DIRECTIONS:
A verbatim reproduction of the lines below, from the line containing "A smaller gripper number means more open" through the line containing "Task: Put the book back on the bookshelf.", both ends included, is the whole required output.

INFORMATION SHOWN:
>>>>>
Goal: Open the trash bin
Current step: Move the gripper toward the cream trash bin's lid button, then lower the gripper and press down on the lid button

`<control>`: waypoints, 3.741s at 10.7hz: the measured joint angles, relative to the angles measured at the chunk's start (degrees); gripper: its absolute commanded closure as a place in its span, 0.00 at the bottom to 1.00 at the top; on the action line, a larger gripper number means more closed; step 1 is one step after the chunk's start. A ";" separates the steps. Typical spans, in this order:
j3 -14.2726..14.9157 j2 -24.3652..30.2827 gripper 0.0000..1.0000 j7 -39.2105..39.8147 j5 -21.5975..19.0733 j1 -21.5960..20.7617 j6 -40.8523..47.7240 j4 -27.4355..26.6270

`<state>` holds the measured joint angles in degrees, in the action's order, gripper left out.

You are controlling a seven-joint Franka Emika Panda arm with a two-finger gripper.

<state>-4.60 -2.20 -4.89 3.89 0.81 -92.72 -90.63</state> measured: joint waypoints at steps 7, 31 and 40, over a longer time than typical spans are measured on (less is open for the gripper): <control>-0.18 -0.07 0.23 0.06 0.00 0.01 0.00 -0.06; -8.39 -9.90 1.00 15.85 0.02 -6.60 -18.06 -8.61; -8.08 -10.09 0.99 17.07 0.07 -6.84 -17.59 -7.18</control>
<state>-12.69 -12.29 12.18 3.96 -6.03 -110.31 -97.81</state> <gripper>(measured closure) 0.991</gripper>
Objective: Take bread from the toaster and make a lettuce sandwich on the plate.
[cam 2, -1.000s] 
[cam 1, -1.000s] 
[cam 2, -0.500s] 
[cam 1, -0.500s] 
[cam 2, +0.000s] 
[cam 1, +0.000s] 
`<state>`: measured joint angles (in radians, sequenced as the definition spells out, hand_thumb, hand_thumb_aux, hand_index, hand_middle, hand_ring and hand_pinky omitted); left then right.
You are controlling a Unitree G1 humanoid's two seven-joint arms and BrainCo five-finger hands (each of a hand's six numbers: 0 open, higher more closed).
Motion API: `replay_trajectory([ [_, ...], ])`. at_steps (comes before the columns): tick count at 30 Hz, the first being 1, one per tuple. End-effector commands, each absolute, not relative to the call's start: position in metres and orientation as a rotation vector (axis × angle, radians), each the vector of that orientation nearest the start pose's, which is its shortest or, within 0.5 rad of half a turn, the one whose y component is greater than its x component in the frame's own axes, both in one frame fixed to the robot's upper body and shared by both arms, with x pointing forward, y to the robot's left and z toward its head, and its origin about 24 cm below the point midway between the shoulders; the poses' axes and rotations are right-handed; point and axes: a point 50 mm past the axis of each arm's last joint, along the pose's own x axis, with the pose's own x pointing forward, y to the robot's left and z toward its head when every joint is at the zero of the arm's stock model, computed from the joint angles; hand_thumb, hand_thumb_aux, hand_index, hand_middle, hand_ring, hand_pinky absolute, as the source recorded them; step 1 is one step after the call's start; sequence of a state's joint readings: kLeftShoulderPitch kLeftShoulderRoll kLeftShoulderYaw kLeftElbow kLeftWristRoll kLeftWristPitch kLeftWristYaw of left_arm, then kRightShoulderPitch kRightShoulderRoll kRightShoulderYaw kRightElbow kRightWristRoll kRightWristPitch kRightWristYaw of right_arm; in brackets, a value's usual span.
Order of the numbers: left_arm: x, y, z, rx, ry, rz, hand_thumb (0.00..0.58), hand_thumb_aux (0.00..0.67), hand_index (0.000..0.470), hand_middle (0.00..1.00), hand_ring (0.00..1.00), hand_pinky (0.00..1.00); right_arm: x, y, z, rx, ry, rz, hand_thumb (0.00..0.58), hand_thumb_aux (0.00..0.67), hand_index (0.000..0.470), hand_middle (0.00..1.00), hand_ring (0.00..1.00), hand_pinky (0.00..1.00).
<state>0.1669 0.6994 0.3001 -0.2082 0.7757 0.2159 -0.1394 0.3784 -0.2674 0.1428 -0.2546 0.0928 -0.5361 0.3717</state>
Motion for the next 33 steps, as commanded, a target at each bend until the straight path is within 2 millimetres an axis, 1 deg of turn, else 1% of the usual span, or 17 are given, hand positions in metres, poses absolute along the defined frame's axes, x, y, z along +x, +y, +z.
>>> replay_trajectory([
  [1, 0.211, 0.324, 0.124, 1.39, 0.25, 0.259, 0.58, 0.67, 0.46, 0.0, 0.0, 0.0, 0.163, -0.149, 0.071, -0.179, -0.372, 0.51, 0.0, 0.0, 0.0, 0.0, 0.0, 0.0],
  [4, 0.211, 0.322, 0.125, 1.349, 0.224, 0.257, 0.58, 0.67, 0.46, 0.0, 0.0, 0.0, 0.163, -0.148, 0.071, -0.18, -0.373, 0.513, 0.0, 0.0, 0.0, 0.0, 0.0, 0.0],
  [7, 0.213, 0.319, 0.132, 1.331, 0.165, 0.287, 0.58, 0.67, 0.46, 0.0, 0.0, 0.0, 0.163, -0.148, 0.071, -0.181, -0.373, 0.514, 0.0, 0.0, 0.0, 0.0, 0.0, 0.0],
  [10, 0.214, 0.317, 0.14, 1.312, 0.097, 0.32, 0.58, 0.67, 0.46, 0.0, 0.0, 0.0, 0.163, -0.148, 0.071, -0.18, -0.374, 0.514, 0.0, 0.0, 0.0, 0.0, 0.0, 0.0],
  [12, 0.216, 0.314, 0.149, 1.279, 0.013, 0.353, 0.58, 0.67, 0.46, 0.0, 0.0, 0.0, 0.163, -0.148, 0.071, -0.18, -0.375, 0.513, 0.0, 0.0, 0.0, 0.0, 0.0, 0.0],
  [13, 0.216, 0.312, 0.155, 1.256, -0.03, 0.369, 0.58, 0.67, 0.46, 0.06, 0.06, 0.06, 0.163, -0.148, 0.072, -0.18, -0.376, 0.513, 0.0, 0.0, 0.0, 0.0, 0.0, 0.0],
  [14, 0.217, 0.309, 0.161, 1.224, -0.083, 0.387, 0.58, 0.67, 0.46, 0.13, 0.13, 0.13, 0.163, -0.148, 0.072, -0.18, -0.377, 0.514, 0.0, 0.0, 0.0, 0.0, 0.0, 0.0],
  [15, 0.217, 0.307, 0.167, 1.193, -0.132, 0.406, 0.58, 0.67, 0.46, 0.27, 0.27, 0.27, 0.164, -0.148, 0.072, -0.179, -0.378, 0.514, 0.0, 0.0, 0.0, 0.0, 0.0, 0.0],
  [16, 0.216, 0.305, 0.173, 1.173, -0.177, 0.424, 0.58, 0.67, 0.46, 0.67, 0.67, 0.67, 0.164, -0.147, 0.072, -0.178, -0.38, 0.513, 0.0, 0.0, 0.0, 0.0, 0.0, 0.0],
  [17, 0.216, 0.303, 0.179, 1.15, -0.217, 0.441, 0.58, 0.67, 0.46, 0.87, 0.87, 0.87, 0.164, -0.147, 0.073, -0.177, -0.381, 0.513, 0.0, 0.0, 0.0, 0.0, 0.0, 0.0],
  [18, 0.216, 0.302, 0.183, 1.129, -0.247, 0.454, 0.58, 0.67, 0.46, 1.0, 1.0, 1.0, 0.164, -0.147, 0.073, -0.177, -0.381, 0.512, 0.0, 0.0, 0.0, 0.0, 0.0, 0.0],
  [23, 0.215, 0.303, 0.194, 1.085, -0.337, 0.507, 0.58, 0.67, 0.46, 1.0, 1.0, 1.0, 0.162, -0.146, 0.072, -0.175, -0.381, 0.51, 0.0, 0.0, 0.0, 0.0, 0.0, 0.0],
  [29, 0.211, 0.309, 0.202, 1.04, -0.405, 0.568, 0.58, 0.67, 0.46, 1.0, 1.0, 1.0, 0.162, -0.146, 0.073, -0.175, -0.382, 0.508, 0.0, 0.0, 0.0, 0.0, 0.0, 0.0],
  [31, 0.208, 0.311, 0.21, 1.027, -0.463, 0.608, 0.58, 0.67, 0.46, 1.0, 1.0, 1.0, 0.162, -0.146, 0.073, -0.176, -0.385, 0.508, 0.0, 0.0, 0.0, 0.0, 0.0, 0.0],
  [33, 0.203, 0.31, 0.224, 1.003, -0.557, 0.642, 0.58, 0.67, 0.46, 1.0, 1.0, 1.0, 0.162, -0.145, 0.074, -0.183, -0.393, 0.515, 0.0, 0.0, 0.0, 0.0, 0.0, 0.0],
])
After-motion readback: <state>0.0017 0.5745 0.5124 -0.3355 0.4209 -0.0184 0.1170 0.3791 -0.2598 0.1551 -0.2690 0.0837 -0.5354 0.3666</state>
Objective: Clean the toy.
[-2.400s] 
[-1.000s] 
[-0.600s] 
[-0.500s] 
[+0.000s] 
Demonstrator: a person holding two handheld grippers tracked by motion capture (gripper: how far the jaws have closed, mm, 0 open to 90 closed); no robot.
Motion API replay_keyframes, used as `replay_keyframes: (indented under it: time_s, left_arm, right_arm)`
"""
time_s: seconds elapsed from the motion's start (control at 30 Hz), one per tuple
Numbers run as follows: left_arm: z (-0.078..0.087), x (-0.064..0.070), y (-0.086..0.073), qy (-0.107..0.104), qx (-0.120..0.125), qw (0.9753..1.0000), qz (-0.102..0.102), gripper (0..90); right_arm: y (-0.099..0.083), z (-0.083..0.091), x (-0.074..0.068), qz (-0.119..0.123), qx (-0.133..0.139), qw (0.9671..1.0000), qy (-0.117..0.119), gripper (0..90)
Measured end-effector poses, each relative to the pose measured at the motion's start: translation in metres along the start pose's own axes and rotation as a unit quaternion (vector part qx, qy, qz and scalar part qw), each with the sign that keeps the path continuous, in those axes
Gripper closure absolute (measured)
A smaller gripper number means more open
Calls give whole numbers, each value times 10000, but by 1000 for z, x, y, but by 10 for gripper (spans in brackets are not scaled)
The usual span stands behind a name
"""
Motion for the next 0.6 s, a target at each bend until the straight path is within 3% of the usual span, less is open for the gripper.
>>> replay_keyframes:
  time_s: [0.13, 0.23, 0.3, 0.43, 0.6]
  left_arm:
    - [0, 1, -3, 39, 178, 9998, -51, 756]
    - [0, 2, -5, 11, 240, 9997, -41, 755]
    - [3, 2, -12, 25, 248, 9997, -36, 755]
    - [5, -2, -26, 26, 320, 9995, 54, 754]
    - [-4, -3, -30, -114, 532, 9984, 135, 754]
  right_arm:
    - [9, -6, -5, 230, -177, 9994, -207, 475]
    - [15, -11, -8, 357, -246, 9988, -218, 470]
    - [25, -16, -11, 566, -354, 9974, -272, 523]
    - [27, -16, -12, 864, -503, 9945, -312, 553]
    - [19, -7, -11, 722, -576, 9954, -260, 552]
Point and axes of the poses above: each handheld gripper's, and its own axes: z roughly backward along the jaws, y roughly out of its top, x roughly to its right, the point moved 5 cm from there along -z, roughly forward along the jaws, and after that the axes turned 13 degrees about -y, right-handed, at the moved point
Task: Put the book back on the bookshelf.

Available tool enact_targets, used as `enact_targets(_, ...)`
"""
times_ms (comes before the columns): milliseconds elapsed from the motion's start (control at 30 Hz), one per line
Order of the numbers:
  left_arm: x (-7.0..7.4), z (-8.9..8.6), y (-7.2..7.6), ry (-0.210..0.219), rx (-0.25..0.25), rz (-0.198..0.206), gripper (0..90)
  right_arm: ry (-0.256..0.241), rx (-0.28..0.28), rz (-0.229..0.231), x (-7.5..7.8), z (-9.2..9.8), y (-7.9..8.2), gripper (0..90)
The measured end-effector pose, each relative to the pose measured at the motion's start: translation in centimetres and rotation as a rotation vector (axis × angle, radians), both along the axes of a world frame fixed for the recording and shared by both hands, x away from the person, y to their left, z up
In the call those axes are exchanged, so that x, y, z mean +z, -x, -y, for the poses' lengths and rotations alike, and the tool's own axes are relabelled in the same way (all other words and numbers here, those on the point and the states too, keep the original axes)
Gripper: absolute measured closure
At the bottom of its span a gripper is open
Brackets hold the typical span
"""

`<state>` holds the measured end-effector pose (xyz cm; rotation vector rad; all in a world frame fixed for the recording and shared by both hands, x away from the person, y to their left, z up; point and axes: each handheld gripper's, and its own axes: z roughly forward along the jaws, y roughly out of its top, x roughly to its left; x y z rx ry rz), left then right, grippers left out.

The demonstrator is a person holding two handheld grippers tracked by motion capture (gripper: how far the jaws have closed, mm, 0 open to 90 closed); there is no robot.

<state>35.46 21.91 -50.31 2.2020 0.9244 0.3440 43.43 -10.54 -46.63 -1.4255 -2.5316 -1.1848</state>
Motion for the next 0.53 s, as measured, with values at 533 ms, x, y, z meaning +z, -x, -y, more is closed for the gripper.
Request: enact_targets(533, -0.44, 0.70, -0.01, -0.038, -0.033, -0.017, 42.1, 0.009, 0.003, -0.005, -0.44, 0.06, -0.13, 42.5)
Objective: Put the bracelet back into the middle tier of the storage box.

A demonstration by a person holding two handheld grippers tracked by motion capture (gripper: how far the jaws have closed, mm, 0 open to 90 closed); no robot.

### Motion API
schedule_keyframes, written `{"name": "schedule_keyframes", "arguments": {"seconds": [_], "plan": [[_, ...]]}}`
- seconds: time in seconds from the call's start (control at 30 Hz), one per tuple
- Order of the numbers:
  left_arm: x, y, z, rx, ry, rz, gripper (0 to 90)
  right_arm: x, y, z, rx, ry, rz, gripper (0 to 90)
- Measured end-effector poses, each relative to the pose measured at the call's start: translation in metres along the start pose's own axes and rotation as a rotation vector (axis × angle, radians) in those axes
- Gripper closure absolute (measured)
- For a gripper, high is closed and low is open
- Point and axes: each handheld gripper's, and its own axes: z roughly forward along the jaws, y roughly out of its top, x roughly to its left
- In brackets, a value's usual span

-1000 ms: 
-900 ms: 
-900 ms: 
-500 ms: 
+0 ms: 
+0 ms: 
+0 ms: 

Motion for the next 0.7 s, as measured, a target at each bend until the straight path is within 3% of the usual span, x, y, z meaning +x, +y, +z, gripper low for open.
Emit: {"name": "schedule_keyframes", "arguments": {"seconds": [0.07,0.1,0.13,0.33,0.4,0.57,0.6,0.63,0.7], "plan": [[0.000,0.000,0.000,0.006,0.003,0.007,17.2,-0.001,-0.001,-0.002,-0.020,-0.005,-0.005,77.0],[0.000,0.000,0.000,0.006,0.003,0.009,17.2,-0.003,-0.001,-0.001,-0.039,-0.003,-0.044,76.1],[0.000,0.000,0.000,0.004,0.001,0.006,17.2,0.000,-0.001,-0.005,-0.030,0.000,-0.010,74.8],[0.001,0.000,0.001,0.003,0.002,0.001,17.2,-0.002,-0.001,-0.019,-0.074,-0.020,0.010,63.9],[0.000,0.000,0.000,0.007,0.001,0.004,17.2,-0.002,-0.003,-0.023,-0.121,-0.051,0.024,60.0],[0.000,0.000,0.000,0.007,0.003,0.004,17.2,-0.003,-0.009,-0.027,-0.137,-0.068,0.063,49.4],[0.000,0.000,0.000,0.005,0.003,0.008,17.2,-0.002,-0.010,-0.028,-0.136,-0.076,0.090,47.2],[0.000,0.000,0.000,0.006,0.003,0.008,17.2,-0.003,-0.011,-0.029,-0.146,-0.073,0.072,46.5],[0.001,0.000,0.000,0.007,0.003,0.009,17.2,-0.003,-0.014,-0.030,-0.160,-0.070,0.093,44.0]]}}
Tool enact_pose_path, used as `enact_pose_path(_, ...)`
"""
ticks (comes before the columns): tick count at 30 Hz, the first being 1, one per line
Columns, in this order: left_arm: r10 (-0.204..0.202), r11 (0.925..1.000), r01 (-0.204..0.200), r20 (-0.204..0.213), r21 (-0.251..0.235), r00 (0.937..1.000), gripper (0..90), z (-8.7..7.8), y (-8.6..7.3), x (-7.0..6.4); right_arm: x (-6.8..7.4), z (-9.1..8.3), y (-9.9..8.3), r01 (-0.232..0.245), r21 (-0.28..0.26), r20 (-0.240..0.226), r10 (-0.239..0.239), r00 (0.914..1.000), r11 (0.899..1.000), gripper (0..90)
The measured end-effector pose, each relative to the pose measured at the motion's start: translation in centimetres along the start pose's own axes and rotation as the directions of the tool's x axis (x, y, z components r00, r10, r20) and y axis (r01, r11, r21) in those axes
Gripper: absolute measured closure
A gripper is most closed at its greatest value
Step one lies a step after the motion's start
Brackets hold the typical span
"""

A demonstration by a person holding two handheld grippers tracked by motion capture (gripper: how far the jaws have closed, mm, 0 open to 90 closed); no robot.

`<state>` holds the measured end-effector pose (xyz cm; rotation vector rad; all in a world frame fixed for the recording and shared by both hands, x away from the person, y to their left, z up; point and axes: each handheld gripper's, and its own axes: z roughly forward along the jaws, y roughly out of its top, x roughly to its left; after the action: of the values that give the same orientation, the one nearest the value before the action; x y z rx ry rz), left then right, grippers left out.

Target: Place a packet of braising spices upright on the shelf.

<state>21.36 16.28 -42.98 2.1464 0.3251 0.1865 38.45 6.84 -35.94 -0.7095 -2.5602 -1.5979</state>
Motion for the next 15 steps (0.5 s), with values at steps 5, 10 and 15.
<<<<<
RESULT BELOW:
A smaller gripper number means more open
Calls give whole numbers, each value times 10000, but by 1000 for z, x, y, but by 10 for gripper (spans in brackets are not scaled)
The usual span stands behind a name
"""
Motion for the next 0.6 s, a target at each bend until the straight path is within 3% of the usual span, less is open for the gripper.
>>> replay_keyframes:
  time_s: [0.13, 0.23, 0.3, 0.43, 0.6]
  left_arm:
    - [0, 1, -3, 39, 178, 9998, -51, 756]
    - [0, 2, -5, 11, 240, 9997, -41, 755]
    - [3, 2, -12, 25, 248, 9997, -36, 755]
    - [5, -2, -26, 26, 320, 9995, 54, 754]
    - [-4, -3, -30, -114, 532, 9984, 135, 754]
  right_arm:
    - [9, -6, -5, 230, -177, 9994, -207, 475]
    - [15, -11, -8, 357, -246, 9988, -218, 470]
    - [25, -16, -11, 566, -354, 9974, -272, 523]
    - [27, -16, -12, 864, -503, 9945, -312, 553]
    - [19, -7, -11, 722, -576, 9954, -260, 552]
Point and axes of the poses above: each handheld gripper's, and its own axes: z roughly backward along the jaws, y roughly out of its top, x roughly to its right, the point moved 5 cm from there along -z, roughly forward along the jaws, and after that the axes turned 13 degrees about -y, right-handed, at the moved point
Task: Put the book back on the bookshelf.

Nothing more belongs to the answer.